A complete answer lists every line of the entries below where the string "document" appears.

= = = = =

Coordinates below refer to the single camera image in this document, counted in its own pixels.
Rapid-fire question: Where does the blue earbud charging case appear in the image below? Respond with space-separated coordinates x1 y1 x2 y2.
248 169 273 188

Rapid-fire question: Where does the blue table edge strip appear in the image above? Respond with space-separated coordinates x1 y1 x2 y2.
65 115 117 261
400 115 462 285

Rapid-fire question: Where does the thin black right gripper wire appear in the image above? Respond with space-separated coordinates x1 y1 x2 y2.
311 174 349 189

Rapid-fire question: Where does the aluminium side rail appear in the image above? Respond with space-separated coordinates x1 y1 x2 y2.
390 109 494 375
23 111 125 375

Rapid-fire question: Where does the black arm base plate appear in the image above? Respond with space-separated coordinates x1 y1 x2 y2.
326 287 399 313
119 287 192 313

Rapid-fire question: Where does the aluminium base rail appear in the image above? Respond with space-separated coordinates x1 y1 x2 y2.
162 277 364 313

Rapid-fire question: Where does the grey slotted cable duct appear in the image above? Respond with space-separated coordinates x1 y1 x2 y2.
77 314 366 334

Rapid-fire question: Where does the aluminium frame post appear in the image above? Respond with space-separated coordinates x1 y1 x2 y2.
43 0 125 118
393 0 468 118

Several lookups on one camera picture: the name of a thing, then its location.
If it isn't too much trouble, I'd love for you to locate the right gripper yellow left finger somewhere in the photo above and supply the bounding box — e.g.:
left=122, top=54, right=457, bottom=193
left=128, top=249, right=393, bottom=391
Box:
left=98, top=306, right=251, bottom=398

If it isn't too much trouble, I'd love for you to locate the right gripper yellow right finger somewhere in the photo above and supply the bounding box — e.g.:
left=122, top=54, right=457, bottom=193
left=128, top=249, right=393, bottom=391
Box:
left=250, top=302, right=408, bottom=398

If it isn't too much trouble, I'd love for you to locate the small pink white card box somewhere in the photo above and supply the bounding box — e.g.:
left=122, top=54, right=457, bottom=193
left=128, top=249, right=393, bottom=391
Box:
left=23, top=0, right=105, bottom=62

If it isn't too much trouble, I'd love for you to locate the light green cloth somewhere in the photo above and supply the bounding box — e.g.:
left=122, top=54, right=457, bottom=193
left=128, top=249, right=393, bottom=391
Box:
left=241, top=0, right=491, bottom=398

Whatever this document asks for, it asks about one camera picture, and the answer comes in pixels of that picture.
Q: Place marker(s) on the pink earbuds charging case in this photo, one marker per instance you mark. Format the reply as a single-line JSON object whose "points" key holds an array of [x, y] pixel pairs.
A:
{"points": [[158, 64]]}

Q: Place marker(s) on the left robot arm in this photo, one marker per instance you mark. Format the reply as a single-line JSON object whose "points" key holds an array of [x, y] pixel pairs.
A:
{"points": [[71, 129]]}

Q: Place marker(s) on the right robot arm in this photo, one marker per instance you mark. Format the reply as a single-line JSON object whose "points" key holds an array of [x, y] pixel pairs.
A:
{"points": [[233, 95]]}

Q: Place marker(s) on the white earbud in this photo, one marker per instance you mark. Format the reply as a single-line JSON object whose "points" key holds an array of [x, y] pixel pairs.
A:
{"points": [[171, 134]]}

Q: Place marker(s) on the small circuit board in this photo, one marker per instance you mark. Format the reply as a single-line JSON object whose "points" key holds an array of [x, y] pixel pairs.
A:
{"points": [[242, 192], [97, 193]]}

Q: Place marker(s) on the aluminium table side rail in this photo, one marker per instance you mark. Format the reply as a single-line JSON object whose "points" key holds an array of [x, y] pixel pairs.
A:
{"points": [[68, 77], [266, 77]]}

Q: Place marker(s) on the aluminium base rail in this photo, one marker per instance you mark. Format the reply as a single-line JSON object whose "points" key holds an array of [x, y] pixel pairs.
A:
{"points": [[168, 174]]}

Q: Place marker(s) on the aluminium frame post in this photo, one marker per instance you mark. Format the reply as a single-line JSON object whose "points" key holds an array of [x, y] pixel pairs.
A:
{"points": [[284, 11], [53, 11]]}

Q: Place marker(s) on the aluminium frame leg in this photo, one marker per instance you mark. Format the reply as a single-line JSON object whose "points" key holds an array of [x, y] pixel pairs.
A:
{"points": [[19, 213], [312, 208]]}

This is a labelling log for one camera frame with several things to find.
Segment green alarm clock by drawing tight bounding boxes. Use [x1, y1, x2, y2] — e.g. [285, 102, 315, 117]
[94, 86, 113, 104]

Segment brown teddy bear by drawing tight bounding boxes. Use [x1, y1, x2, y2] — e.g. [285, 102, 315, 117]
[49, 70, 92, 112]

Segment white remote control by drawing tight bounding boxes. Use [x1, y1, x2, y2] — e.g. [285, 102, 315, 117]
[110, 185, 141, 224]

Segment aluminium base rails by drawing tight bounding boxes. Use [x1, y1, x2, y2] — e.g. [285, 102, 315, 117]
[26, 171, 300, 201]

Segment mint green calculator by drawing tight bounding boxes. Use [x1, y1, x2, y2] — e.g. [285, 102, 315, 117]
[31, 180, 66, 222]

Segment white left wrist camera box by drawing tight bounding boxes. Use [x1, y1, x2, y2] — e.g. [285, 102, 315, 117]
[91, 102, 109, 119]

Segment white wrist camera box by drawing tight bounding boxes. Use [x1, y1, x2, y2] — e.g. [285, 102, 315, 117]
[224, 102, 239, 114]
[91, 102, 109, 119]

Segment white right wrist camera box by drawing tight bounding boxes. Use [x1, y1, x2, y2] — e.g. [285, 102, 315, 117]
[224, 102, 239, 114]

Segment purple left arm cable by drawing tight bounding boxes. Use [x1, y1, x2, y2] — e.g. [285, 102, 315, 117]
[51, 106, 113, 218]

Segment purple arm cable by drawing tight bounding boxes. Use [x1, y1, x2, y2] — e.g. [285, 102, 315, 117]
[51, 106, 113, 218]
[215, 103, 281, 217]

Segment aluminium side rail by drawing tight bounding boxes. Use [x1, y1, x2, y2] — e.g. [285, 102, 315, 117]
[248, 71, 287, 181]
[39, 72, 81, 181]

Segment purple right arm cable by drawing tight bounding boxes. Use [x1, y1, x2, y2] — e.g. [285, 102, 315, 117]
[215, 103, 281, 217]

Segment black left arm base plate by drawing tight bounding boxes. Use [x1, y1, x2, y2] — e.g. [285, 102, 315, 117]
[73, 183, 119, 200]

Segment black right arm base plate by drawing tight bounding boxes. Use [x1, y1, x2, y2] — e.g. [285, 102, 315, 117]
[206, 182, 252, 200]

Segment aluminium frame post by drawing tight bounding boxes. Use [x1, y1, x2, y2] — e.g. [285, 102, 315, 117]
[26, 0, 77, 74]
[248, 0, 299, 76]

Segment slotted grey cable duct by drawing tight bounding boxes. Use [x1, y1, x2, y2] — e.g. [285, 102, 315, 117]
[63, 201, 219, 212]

= = = = =

■ **RESPONSE AREA**:
Coordinates below refer to the single camera image in this document, counted in its own pixels.
Whatever this document asks for, it asks about one camera picture, and the answer comes in pixels of that picture.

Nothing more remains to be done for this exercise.